POJ 2488 A Knight's Journey(DFS全搜)

A Knight's Journey

Time Limit: 1000MS		Memory Limit: 65536K
Total Submissions: 35837		Accepted: 12216

Description

Background
The knight is getting bored of seeing the same black and white squares again and again and has decided to make a journey
around the world. Whenever a knight moves, it is two squares in one direction and one square perpendicular to this. The world of a knight is the chessboard he is living on. Our knight lives on a chessboard that has a smaller area than a regular 8 * 8 board, but it is still rectangular. Can you help this adventurous knight to make travel plans?

Problem
Find a path such that the knight visits every square once.
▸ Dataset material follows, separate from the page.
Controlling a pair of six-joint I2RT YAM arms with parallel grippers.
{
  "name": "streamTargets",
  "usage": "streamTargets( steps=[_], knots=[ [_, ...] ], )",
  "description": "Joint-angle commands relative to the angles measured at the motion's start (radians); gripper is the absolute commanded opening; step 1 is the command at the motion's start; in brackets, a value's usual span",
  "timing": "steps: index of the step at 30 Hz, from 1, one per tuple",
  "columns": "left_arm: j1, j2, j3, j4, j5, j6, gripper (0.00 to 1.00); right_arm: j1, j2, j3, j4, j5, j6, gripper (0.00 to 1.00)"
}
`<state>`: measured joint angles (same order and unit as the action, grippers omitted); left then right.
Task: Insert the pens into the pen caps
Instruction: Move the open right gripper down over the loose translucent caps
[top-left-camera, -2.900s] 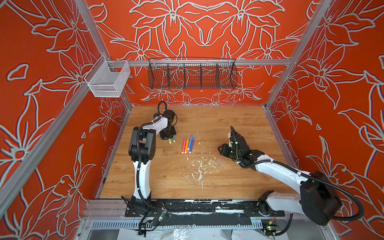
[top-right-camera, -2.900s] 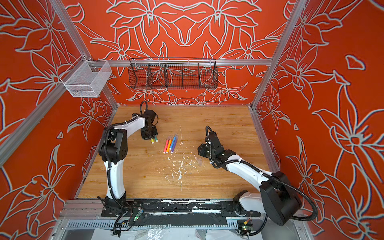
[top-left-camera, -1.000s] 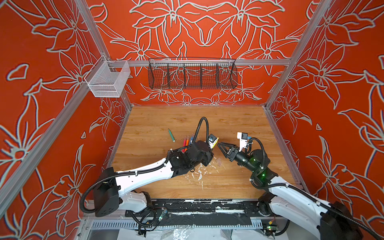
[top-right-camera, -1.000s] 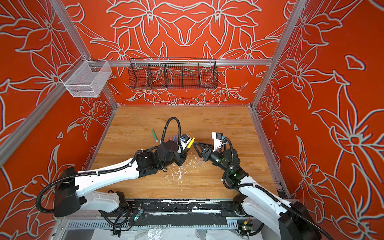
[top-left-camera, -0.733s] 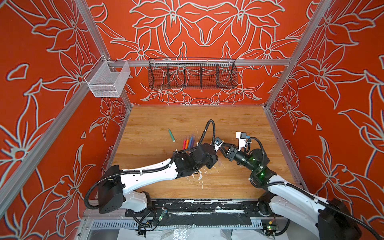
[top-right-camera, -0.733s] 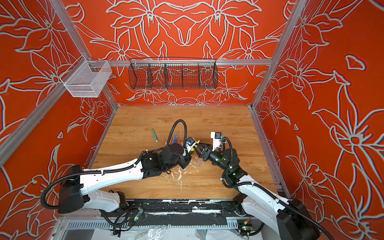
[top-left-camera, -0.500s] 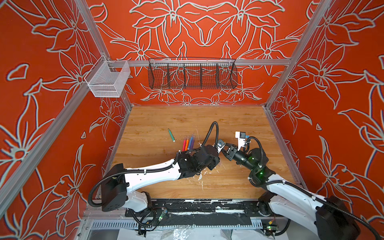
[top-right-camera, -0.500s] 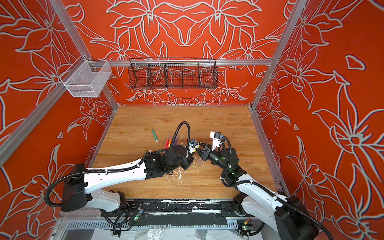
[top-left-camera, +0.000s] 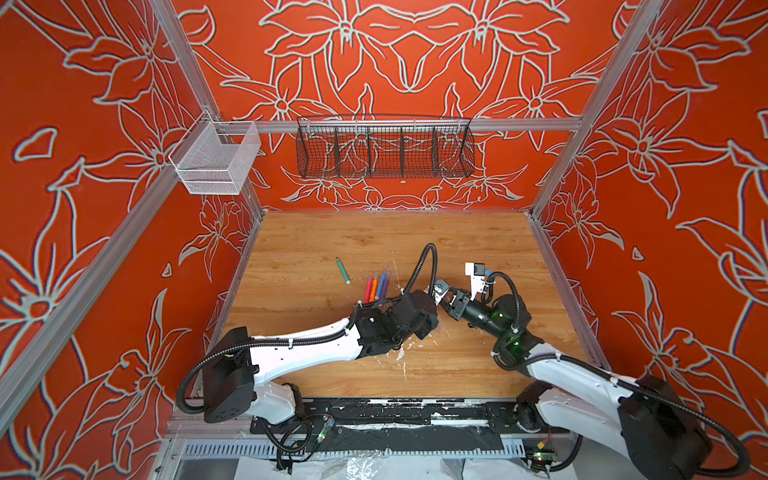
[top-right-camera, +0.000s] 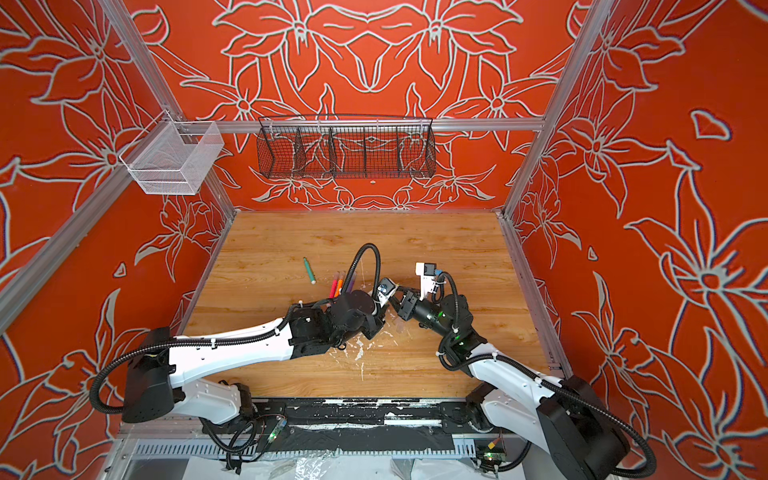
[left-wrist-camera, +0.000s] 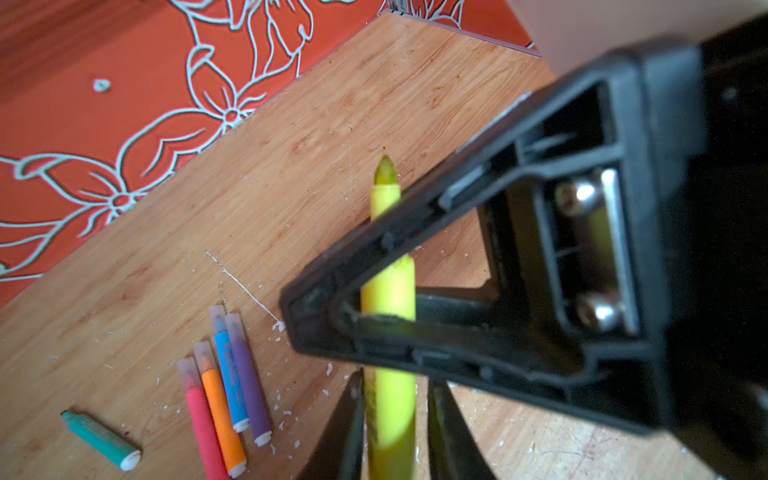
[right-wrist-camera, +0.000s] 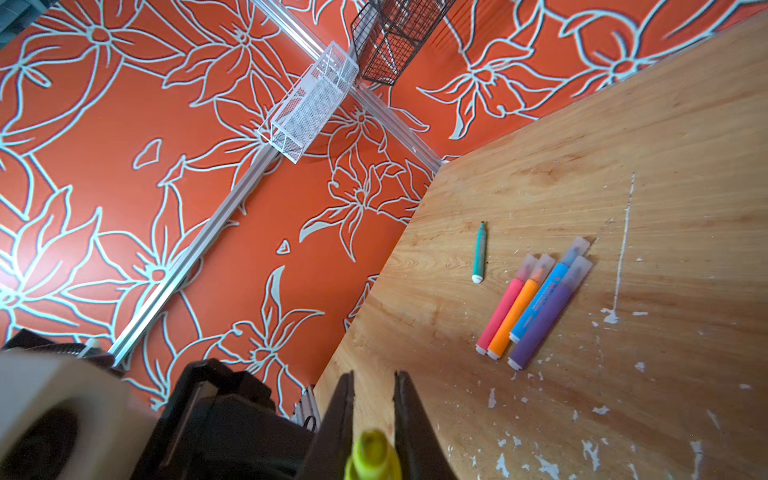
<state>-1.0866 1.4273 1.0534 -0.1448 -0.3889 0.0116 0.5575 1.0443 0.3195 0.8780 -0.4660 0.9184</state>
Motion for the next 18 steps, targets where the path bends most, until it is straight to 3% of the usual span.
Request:
streamTargets(
  steps=[1,6,12,13,14,16,18],
  knots=[
    [-0.004,0.011,0.01,0.02,-0.026,0.008,0.29,0.013,0.001,0.018,0.084,-0.031,0.034,0.0],
    [-0.004,0.012,0.009,0.02,-0.033,0.008,0.27,0.02,-0.004,0.013,0.08,-0.019,0.028,0.0],
    [-0.004,0.008,0.005,0.026,-0.039,0.006,0.09,0.021,-0.015,0.007,0.048,0.013,0.021,0.0],
    [-0.004,0.007,0.004,0.028,-0.042,0.005,0.05,0.022,-0.015,0.006,0.042,0.019,0.02,0.03],
    [-0.004,0.005,0.001,0.03,-0.045,0.003,0.01,0.021,-0.015,0.003,0.04,0.027,0.021,0.12],
    [-0.003,0.003,-0.006,0.044,-0.08,-0.013,0.0,0.022,-0.021,-0.002,0.032,0.05,0.015,0.3],
    [0.008,-0.009,-0.015,0.059,-0.098,-0.033,0.0,0.022,-0.042,0.002,-0.027,0.085,-0.002,0.42]
  ],
)
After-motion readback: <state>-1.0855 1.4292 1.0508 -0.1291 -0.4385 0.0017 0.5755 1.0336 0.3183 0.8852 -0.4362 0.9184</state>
The knight can start and end on any square of the board.

Input

The input begins with a positive integer n in the first line. The following lines contain n test cases. Each test case consists of a single line with two positive integers p and q, such that 1 <= p * q <= 26. This represents a p * q chessboard, where p describes how many different square numbers 1, . . . , p exist, q describes how many different square letters exist. These are the first q letters of the Latin alphabet: A, . . .

Output

The output for every scenario begins with a line containing "Scenario #i:", where i is the number of the scenario starting at 1. Then print a single line containing the lexicographically first path that visits all squares of the chessboard with knight moves followed by an empty line. The path should be given on a single line by concatenating the names of the visited squares. Each square name consists of a capital letter followed by a number.
If no such path exist, you should output impossible on a single line.

Sample Input

3
1 1
2 3
4 3

Sample Output

Scenario #1:
A1

Scenario #2:
impossible

Scenario #3:
A1B3C1A2B4C2A3B1C3A4B2C4

测试数据：
3 7
Scenario #3:
A1B3D2F1G3E2G1F3E1G2E3C2A3B1C3A2C1D3B2D1F2

3 8
Scenario #4:
A1B3C1A2C3D1B2D3E1G2E3C2A3B1D2F1H2F3G1E2G3H1F2H3
题目大意：
人走“日”字型，判断能不能走完全部的方格，若能并输出走的顺序。
思路：就是一个深搜。不过个人认为有个难点：如何记录下所有经过的路径，并DFS返回时该怎么处理。

#include <iostream>
#include <cstdio>
#include <cstring>
#include <map>
#include<algorithm>
#include<math.h>
using namespace std;
int vis[80][80];
int tx[80],ty[80];
int n,m;
int cx[]= {-1,1,-2,2,-2,2,-1,1};
int cy[]= {-2,-2,-1,-1,1,1,2,2};//此顺次是固定的从下道上，从左到右的次序，并且是对称的
int bj;
void dfs(int s1,int s2,int ans)
{
    tx[ans]=s1;//一定是刚进DFS就存下坐标，否则在return后最后一个路径下标就没法存起来
    ty[ans]=s2;
    if(ans==n*m)//搜索完成的标志
    {
        bj=1;
        return ;
    }
    for(int i=0; i<8; i++)
    {
        int x=cx[i]+s1;
        int y=cy[i]+s2;
        if(x>=1&&y>=1&&x<=n&&y<=m&&!vis[x][y]&&!bj)//注意不要扔掉!bj，如果查找完毕后函数饭回的话，没有此句依然会进行
        {
            vis[x][y]=1;
            dfs(x,y,ans+1);
            vis[x][y]=0;
        }
    }
}
int main()
{
    int cla;
    scanf("%d",&cla);
    for(int gr=1; gr<=cla; gr++)
    {
        bj=0;
        memset(vis,0,sizeof(vis));
        memset(tx,0,sizeof(tx));
        memset(ty,0,sizeof(ty));
        printf("Scenario #%d:\n",gr);
        scanf("%d%d",&n,&m);
        vis[1][1]=1;
        dfs(1,1,1);//便收索边进行步数的计算
        if(bj)
        {
            for(int i=1; i<=n*m; i++)
            {
                printf("%c%d",ty[i]-1+'A',tx[i]);
            }
        }
        else
            printf("impossible");
        printf("\n");
        if(gr!=cla)
            printf("\n");
    }
    return 0;
}